Delegar por aburrimiento: En un arranque de honestidad (o cansancio), Txus confiesa que ha dado un paso atrás en la composición para dejar que los nuevos "tengan hambre". De hecho, tiene cuatro canciones suyas en el banquillo porque no quería saturar el disco con su estilo de siempre. Se ve que tras 35 años, hasta él necesita un descanso de sí mismo.
La violación y la salud mental: Se ponen serios con temas como "Mi cuerpo y yo nos dejamos de hablar", donde tratan una violación de forma cruda y explícita, defendiendo que a veces hay que llamar a las cosas por su nombre sin eufemismos.

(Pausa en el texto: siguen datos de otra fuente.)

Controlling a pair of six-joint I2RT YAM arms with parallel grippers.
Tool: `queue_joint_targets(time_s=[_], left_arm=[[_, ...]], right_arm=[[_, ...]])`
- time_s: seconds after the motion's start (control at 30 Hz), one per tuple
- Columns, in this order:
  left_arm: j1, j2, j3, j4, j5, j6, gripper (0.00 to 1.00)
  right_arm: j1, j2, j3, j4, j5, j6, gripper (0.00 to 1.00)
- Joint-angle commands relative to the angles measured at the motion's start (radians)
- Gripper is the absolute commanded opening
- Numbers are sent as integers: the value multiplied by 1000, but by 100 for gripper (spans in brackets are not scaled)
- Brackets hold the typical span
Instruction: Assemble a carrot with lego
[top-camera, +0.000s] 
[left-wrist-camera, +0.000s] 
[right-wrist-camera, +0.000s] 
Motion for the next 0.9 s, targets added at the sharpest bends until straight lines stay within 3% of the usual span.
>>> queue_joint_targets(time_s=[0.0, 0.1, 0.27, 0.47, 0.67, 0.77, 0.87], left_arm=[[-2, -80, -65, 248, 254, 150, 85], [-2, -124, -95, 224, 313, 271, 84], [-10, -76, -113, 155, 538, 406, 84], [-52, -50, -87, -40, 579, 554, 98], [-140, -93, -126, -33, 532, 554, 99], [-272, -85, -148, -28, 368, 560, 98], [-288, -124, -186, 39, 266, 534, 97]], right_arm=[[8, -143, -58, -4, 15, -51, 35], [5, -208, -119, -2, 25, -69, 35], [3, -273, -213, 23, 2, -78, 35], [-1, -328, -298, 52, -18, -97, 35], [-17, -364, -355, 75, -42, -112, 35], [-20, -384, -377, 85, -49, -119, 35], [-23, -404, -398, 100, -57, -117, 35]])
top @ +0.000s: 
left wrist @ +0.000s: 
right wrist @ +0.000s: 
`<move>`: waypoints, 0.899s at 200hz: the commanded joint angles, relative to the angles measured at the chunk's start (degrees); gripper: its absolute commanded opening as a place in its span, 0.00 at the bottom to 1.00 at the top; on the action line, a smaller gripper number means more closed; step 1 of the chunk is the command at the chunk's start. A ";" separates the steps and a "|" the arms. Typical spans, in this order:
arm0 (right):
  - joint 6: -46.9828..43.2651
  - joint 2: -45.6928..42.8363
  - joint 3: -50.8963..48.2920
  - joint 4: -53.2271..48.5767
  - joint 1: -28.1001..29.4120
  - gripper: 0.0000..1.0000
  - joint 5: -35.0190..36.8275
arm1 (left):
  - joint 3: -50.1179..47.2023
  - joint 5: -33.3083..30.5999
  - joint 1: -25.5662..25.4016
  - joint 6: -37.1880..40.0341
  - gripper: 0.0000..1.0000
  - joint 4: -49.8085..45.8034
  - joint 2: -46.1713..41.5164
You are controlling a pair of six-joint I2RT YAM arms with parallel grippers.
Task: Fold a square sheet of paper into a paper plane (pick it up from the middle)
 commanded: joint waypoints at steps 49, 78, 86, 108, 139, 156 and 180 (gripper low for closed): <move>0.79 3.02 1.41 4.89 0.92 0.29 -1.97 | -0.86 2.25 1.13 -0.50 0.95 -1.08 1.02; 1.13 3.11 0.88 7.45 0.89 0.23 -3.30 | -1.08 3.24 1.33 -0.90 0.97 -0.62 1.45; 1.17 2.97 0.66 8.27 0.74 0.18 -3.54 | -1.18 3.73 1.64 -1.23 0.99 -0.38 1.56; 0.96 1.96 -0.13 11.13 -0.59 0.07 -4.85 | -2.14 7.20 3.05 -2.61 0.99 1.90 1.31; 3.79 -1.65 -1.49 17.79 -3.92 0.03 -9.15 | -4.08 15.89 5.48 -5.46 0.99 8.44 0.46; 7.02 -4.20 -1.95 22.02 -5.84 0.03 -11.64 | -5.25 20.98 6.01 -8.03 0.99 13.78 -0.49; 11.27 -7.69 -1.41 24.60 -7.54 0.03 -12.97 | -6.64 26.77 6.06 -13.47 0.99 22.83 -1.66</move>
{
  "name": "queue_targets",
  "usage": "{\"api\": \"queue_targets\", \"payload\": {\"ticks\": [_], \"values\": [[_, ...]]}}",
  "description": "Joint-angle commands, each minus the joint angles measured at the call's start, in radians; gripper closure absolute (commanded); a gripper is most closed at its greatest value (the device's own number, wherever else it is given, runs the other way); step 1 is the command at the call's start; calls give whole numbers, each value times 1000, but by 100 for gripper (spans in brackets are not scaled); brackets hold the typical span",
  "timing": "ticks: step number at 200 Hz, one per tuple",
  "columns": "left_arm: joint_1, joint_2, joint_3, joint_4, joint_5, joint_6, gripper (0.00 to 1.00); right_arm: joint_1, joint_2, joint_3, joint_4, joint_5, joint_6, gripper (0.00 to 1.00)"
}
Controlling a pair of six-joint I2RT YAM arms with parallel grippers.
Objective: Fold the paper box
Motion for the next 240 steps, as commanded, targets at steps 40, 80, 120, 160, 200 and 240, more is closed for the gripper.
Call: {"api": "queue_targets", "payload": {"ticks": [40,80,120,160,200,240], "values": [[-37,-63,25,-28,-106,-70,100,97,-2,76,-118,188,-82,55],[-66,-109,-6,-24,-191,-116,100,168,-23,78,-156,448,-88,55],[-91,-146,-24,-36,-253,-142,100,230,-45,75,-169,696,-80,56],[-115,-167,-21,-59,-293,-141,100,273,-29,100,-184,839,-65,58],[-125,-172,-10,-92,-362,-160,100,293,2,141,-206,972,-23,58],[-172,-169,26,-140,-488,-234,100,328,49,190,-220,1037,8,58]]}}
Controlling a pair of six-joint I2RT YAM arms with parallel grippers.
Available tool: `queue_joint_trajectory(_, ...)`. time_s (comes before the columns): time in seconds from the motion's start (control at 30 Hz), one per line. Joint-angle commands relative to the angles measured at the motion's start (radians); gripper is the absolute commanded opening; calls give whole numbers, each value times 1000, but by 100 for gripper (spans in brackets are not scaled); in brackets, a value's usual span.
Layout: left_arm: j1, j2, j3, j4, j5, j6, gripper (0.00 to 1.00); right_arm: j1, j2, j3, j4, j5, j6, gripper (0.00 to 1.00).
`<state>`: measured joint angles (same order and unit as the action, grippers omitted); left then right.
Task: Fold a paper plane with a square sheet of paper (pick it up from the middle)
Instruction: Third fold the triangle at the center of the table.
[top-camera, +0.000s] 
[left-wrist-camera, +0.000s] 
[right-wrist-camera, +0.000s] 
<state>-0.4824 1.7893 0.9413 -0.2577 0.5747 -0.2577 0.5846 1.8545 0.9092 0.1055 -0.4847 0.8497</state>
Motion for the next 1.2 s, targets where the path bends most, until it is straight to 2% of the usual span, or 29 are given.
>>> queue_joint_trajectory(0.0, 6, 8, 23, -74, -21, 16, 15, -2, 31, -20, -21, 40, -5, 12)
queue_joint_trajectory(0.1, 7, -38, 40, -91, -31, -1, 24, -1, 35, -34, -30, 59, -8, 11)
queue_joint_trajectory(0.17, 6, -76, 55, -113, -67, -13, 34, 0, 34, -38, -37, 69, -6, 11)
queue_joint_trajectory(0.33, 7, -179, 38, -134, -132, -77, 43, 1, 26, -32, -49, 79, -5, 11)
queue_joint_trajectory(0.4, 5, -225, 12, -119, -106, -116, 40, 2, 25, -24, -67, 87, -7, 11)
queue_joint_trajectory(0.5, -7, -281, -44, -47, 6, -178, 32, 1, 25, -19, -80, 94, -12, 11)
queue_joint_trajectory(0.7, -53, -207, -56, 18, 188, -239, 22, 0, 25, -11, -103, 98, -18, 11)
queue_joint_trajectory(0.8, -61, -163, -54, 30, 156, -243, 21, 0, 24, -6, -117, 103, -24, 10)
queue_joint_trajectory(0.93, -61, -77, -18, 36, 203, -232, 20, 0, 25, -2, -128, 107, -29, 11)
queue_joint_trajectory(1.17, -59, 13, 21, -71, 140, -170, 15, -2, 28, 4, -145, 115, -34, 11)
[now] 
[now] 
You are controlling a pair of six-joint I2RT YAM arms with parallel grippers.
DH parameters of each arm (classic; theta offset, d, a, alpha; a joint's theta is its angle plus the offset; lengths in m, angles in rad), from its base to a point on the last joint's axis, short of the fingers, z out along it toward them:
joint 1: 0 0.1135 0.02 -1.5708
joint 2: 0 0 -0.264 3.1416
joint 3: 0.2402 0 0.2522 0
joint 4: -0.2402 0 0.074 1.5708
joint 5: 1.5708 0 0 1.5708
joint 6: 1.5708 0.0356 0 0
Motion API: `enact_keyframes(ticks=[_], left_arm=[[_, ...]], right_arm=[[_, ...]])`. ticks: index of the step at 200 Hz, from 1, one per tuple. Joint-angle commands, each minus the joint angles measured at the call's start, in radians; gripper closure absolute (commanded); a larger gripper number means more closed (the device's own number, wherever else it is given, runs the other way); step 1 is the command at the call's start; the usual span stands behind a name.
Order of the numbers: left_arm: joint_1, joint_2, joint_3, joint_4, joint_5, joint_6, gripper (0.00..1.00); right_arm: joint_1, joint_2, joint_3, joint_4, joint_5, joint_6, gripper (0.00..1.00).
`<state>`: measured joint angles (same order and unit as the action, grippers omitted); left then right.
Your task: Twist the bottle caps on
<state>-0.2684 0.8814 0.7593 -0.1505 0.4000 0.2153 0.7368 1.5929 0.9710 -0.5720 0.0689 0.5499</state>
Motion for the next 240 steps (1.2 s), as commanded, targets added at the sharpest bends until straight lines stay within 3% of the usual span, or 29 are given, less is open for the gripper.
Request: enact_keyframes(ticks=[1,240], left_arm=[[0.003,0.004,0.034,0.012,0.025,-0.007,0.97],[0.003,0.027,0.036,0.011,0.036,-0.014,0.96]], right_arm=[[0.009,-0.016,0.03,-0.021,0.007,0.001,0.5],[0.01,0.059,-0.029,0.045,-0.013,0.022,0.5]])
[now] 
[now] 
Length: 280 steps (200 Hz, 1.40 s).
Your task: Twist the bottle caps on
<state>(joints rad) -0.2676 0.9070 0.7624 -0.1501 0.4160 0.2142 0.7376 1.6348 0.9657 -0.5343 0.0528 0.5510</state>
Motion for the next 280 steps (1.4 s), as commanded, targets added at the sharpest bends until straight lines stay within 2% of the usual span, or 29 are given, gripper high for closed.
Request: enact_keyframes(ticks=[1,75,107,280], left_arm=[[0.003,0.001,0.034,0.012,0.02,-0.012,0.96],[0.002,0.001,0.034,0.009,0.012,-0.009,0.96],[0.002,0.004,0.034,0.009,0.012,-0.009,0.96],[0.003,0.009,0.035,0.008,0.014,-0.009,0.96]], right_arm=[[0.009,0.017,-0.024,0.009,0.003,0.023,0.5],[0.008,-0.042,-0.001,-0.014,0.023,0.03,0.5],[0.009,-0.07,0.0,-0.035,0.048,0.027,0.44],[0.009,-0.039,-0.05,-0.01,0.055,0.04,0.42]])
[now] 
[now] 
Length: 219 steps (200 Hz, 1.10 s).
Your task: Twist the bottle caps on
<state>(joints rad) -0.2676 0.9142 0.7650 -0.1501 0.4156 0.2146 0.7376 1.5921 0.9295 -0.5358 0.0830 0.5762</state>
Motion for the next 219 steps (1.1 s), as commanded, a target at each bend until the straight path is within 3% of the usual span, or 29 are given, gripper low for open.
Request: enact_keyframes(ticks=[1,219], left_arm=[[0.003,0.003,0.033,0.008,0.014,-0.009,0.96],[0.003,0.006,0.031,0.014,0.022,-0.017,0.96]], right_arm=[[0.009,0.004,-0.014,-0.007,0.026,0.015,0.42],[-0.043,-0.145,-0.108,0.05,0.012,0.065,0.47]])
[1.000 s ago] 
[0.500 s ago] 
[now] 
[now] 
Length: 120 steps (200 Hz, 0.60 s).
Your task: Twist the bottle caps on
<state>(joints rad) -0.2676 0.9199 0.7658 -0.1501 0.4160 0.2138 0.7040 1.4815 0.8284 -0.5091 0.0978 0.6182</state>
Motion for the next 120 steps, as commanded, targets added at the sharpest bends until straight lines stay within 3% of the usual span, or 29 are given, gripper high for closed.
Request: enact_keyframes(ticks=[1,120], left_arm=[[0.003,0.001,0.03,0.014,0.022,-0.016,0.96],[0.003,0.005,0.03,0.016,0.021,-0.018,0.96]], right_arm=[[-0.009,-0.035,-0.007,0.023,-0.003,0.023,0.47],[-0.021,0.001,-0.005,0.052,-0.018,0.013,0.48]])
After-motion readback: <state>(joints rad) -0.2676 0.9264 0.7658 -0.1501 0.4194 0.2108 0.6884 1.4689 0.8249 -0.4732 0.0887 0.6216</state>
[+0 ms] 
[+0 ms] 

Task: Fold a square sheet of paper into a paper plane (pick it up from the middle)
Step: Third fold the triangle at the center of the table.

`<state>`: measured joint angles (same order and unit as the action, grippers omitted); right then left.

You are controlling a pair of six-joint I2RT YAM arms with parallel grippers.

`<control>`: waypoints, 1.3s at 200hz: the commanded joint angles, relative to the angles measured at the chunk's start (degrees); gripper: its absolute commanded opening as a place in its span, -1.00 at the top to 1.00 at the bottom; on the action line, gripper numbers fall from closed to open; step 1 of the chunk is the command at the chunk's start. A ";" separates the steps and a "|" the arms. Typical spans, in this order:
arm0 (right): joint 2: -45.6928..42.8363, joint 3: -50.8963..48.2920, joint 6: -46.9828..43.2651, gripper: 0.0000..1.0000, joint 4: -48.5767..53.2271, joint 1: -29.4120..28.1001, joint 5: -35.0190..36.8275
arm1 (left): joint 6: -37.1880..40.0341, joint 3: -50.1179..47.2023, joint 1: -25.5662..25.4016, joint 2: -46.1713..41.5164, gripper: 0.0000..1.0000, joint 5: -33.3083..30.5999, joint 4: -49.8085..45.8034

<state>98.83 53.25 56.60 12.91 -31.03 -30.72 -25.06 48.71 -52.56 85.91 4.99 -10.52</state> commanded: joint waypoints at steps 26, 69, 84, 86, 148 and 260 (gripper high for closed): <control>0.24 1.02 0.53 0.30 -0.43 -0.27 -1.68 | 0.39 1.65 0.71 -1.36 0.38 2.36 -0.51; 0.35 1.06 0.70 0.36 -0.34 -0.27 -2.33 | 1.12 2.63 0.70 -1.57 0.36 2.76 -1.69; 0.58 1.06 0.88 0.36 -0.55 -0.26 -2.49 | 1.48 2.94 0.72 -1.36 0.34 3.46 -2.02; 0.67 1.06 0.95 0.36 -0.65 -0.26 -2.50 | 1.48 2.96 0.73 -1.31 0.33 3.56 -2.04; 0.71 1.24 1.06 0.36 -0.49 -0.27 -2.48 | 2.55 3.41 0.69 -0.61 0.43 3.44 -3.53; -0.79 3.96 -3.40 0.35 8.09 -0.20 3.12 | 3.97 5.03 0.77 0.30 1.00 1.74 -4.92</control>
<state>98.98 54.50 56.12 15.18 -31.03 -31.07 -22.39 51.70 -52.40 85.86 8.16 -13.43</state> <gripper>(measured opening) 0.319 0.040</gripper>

También tocan la ansiedad en "Quiero ser libre", aunque Txus aclara que su método personal para cuidar la salud mental es, básicamente, beber mucha cerveza y no ir a misa.
El trauma del "Grupo de Verbena": Todavía les escuece que les llamen banda de verbena. Txus se defiende con el argumento de que si tocan en fiestas de pueblos es porque han llegado tan alto que los ayuntamientos los quieren, rematando con su habitual elegancia: "Me aparcas el Mercedes, que estoy llegando a la verbena".
EL ÁNGEL DEL RUIDO
Mägo de Oz es esa banda que vive en un perpetuo estado de sitio: amados en América, cuestionados en España y dirigidos por un capitán que ya no necesita componer porque el logo de la bruja hace el trabajo por él. Si el 7 de marzo en Vistalegre suena la flauta (o el violín), será porque la maquinaria empresarial sigue engrasada con cerveza y el orgullo herido de quien se sabe rico pero no siempre respetado.